Variation in the degree of gut rotation during development could also lead to the subtle differences observed between species in the exact location of the foregut connection, mid-dorsal or dorsolateral, in adults (Grigg, 1965; Grom, 2015). During bowfin development, the posterior lateral twist of the gas bladder ridge may be due to the gut not yet being fully rotated consistent with the hypothesis that the shift to a dorsal connection of the gas bladder to the foregut was achieved via increased gut rotation.
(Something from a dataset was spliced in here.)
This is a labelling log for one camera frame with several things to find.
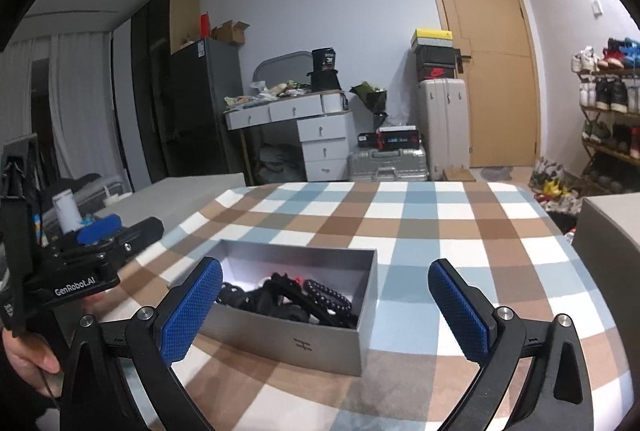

However, with further gut rotation, one might expect to observe changes in the relative positioning in the body cavity of other organs, e.g. pancreas, liver, and stomach, that also bud from the gut during development. To investigate further, gut development and rotation of other organs would need to be documented in bowfin and bichir, the only early-diverging actinopterygian lineage with lungs.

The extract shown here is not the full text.